The output must be the data, printed exactly as written.

---------- EXERCISE DATA ----------

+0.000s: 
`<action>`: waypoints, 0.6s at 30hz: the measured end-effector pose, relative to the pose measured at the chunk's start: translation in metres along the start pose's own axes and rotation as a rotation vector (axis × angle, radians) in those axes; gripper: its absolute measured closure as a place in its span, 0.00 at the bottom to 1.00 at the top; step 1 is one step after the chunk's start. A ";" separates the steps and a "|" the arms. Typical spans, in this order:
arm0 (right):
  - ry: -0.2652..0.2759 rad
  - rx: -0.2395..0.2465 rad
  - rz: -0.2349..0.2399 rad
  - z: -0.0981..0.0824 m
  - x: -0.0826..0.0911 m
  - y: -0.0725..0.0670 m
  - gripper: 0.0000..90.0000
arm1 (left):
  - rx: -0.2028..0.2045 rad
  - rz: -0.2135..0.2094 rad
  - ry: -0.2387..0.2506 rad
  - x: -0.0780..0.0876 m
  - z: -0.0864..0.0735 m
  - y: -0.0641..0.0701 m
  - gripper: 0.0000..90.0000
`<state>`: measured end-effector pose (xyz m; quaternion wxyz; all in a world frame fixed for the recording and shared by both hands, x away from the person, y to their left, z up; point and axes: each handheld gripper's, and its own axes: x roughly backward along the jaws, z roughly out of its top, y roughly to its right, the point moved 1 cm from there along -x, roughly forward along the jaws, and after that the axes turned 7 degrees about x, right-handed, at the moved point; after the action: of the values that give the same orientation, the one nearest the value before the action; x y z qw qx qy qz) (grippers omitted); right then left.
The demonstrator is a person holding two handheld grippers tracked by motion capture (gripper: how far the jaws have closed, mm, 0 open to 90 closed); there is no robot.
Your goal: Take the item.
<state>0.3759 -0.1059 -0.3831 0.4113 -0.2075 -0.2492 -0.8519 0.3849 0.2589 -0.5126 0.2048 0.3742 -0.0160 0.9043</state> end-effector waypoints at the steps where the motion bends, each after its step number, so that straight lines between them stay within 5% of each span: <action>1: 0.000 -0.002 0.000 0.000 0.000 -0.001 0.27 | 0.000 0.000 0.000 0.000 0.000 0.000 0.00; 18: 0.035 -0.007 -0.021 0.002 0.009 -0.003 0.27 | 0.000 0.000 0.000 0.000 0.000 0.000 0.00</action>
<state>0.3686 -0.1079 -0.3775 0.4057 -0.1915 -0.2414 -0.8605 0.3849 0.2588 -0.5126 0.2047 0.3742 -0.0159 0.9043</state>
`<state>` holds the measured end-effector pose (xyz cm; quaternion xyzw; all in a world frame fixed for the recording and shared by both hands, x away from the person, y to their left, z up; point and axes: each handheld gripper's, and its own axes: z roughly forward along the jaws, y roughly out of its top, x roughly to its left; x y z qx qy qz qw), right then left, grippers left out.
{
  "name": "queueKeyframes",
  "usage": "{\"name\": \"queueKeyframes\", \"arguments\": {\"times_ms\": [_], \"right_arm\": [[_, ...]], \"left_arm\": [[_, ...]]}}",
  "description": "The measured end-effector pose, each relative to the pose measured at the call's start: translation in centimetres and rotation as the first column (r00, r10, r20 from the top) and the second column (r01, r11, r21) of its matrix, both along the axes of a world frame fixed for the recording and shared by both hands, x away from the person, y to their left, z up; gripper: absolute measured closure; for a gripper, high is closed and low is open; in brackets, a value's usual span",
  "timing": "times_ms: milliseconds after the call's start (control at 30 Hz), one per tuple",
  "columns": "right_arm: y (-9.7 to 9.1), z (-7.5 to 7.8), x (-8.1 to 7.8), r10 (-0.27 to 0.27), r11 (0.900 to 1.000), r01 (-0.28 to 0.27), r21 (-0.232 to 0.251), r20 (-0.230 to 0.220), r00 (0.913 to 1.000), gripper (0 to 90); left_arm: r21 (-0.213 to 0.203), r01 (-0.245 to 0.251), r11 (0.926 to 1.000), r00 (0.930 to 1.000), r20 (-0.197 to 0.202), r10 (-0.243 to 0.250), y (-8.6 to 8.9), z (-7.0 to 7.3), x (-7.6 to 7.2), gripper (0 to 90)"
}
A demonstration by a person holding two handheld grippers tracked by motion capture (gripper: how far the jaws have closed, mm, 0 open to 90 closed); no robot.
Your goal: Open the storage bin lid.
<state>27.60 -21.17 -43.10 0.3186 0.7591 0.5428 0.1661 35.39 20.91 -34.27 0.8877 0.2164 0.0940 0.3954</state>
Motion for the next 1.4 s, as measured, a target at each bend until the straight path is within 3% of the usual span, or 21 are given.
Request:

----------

WRITTEN ANSWER –
+0.000s: 
`<action>`: waypoints, 0.6s at 30hz: the measured end-effector pose, relative to the pose measured at the chunk's start: translation in metres along the start pose's own axes and rotation as a rotation vector (axis × angle, radians) in those axes; gripper: its absolute measured closure as a place in its span, 0.00 at the bottom to 1.00 at the top; step 1 is one step after the chunk's start. A ";" separates the steps and a "|" the arms. Typical spans, in this order:
arm0 (right):
  - ry: -0.2652..0.2759 rad
  - rx: -0.2395..0.2465 rad
  - rz: -0.2349..0.2399 rad
  - z: -0.0981..0.0824 m
  - x: -0.0826..0.0911 m
  - y: -0.0725..0.0670 m
  - gripper: 0.0000..90.0000
arm1 (left):
  - rx: -0.2028..0.2045 rad
  - rz: -0.2135..0.2094 rad
  - ry: -0.2387..0.2506 rad
  - x: -0.0780..0.0876 m
  - z: -0.0864..0.0735 m
  - y: -0.0641..0.0701 m
  - gripper: 0.0000..90.0000
`<state>`: measured end-effector pose (xyz m; quaternion wxyz; all in a world frame fixed for the recording and shared by both hands, x away from the person, y to their left, z up; point and axes: each handheld gripper's, and its own axes: x roughly backward along the jaws, z roughly out of its top, y roughly to its right, the point moved 1 cm from there along -x, roughly forward along the jaws, and after that the axes turned 7 degrees about x, right-handed, at the moved point; after the action: of the values that give the same orientation, the one nearest the value before the action; x y z qw qx qy qz) (grippers omitted); right then left.
The demonstrator is a person holding two handheld grippers tracked by motion capture (gripper: how far the jaws have closed, mm, 0 open to 90 closed); there is no robot.
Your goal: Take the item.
<state>0.3759 -0.1059 -0.3831 0.4113 -0.2075 -0.2492 -0.8519 0.3849 0.2589 -0.5126 0.2048 0.3742 -0.0160 0.9043</state> end-effector waypoints at the steps where the motion bends, each after its step number, so that straight lines between them stay within 5% of each span: <action>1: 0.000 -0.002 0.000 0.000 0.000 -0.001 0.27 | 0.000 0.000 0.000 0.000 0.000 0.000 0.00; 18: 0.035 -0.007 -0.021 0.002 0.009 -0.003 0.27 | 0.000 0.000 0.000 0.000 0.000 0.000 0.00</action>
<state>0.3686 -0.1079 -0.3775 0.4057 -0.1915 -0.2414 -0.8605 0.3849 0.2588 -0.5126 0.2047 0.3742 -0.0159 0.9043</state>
`<state>` holds the measured end-effector pose (xyz cm; quaternion xyzw; all in a world frame fixed for the recording and shared by both hands, x away from the person, y to their left, z up; point and axes: each handheld gripper's, and its own axes: z roughly forward along the jaws, y roughly out of its top, x roughly to its left; x y z qx qy qz qw), right then left, grippers left out.
{
  "name": "queueKeyframes",
  "usage": "{\"name\": \"queueKeyframes\", \"arguments\": {\"times_ms\": [_], \"right_arm\": [[_, ...]], \"left_arm\": [[_, ...]]}}",
  "description": "The measured end-effector pose, each relative to the pose measured at the call's start: translation in centimetres and rotation as the first column (r00, r10, r20 from the top) and the second column (r01, r11, r21) of its matrix, both along the axes of a world frame fixed for the recording and shared by both hands, x away from the person, y to their left, z up; gripper: absolute measured closure; for a gripper, high is closed and low is open; in brackets, a value's usual span",
  "timing": "times_ms: milliseconds after the call's start (control at 30 Hz), one per tuple",
  "columns": "right_arm: y (-9.7 to 9.1), z (-7.5 to 7.8), x (-8.1 to 7.8), r10 (-0.27 to 0.27), r11 (0.900 to 1.000), r01 (-0.28 to 0.27), r21 (-0.232 to 0.251), r20 (-0.230 to 0.220), r00 (0.913 to 1.000), gripper (0 to 90); left_arm: r21 (-0.213 to 0.203), r01 (-0.245 to 0.251), r11 (0.926 to 1.000), r00 (0.930 to 1.000), r20 (-0.197 to 0.202), r10 (-0.243 to 0.250), y (-8.6 to 8.9), z (-7.0 to 7.3), x (-7.6 to 7.2), gripper (0 to 90)"
}
A demonstration by a person holding two handheld grippers tracked by motion capture (gripper: how far the jaws have closed, mm, 0 open to 90 closed); no robot.
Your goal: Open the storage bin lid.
<state>27.60 -21.17 -43.10 0.3186 0.7591 0.5428 0.1661 35.39 20.91 -34.27 0.8877 0.2164 0.0940 0.3954</state>
Motion for the next 1.4 s, as measured, a target at each bend until the straight path is within 3% of the usual span, or 21 are given.
Request:

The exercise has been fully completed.